After a frozen pizza dinner, a cheap kind Sandra had always bought and the kind I abandoned as soon as I left for college, we sat together on the back deck and ate dimpled strawberries from the garden, round in their ripeness. Sandra reminded me that it was the crops that made the air so wet. She worried a curl of hair with two fingers the same way I often found myself doing on the city bus. I wiped strawberry juice from my hands onto my dress. Finn emailed me, Sandra said. It was easier to pretend he didn’t exist. Okay, I said. He wanted to make sure you were here, Sandra said. I asked what she said. I didn’t know how much you wanted me to tell him. Jesus, Mom, I said, He’s still Finn. It’s not like I’m scared of him. If he wants to know I’m okay—relief spilled through my limbs. Sandra nodded, looking at the ground. Then she said, Well, Mara, he didn’t ask if you were okay. The cat yowled and Sandra and I turned. The kitchen window was only partly open, the lip of the pane raised two or three inches, but the cat pawed at the sill and ducked her head, trying to sneak through. She pressed her pink nose to the screen, closed her eyes, sniffed at the outside air. Kitty, kitty, kitty, I said, to keep from crying.

I woke up too early in my old bedroom, the dim blue light of morning barely covering the walls, and as soon as I hoisted myself onto my elbows to glimpse at the clock, the memory crashed down: where I was and why. Who I was, alone: a wife who left, a person with no home. When I remembered the cat downstairs, it was like thinking of an old friend, as if the cat was expecting me and I’d been keeping her waiting.
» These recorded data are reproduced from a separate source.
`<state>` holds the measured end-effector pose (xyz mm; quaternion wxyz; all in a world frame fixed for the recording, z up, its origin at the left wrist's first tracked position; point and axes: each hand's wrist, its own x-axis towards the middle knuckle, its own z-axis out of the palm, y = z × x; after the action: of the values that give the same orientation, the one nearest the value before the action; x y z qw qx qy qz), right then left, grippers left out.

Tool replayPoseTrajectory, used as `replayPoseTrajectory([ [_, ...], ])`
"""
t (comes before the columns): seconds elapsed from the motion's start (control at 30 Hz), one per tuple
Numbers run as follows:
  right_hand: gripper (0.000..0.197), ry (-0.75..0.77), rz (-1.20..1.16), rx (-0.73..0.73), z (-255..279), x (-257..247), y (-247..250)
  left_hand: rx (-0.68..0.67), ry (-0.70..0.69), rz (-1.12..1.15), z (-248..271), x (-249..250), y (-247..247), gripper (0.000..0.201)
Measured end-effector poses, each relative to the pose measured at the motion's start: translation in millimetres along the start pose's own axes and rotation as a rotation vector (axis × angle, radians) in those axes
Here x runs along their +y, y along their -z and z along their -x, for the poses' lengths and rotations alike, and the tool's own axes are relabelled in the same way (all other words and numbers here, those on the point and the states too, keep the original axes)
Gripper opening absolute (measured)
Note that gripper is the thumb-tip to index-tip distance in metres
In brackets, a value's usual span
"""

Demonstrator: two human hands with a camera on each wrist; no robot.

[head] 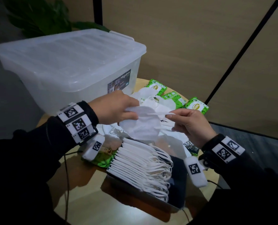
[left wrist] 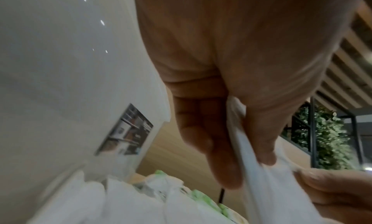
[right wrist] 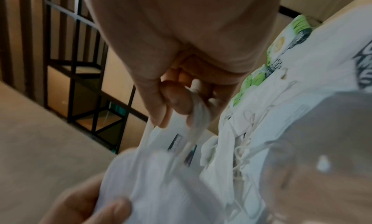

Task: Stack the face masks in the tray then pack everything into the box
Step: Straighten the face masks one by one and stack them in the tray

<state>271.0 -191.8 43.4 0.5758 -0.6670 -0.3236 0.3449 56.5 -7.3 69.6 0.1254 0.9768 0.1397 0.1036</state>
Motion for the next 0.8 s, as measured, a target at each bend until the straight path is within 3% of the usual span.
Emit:
replayPoseTrajectory([
  [0.1,0.013,0.020,-0.021,0.069,-3.9,6.0,18.6,0.009,-0.004,-0.006,4.1,-17.1,12.5,0.040],
  [0.3,0.009,-0.144,0.149,-0.333,11.8,18.3,12.7,-0.084,-0.035,0.047,9.6,-8.7,0.9,0.029],
  [0.5,0.043,-0.116,0.184,-0.353,11.2,15.2,19.7,-0.102,-0.031,0.147,9.3,-6.3,9.2,0.023],
  [0.57,0.031,-0.155,0.310,-0.388,11.7,16.7,22.3,-0.123,-0.032,0.163,9.7,-4.3,3.9,0.018],
  [0.67,0.007,-0.175,0.541,-0.555,18.1,19.2,18.1,-0.140,-0.020,0.203,8.8,-3.1,-3.2,0.013],
  [0.8,0.012,-0.093,0.643,-0.540,21.0,19.0,15.2,-0.173,-0.003,0.120,5.3,4.1,-19.5,0.018],
])
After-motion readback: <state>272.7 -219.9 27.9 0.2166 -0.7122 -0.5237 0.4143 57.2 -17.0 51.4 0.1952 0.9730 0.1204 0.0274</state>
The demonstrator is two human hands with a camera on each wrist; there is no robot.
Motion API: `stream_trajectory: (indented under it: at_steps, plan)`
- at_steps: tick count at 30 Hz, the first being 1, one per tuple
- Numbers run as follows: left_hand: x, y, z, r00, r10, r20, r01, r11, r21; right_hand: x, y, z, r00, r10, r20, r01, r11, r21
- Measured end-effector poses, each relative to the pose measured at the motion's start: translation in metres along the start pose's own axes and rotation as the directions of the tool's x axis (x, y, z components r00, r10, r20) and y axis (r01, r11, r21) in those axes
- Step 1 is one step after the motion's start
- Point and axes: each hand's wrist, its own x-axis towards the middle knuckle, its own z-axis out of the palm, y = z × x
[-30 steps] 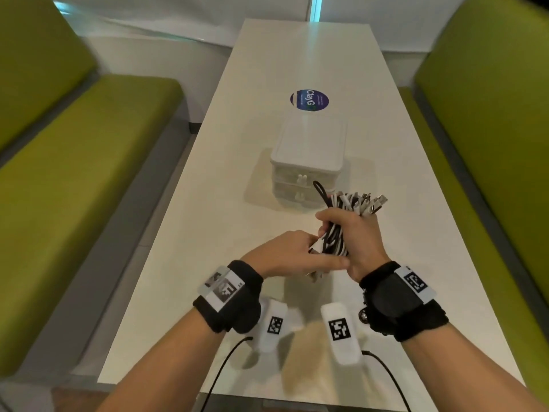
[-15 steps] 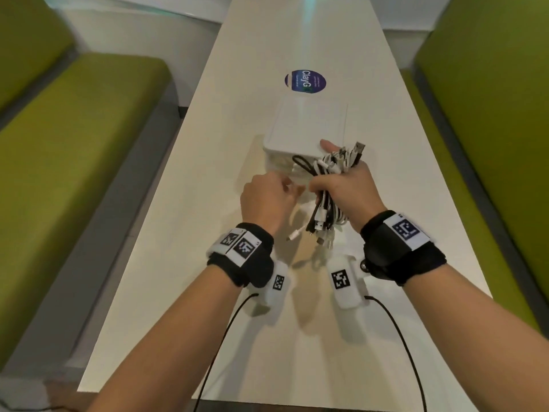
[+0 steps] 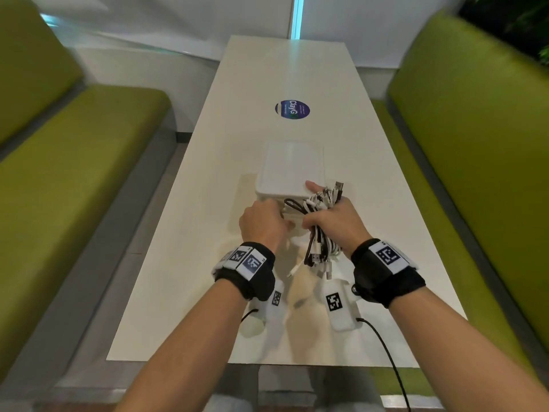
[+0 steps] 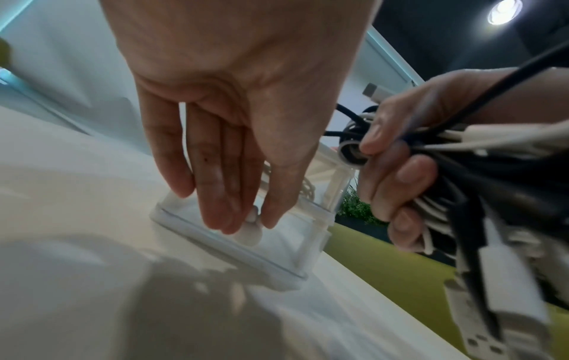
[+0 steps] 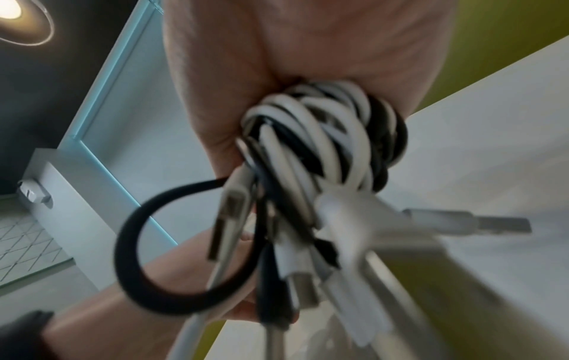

I toed my way through the house in the dim light, but I didn’t see the cat, and Sandra’s bedroom door was closed. I stooped to look beneath the table. I drummed my fingers beneath the sofa. In the kitchen, I tried the screen door and it pushed open easily, left unlatched from the afternoon. From the back deck, I called for the cat, which would have been easier if the cat had a name. I made smooching noises meant to sound like a mouse squeaking. I snapped my fingers. I patted my knees and clicked and snapped and smooched, glancing back at the house, not wanting to wake Sandra. I pled kitty, kitty, come here girl. Did cats have a homing instinct like dogs, an invisible compass? Come back, kitty. Kitty, please come back, please, I whispered, my throat crowded with tears. I should have named the cat. The cat deserved a name. I wondered where the cat’s internal compass was guiding her—maybe she left on purpose, trying to find her way back to the shelter. I studied the backyard landscape and willed her to appear. I stared at one spot and waited to see movement in my peripheral vision. The hunching shadows of cornstalks swayed together in a crowd. I waited, praying for the surprise of a small face.

I was standing on the deck eating strawberries with both sticky hands when Sandra pushed the door open and handed me a mug of coffee. The mice would be after the coffee beans soon, she said. She stood next to me in silence for a moment, squinting into the golden light of early morning. Then she wrapped her arms around my shoulders and rested her head against mine. I held my breath. I pressed my hands against the hot coffee mug until it burned my palms.

I told Sandra the cat was gone. I promised her the cat would come home.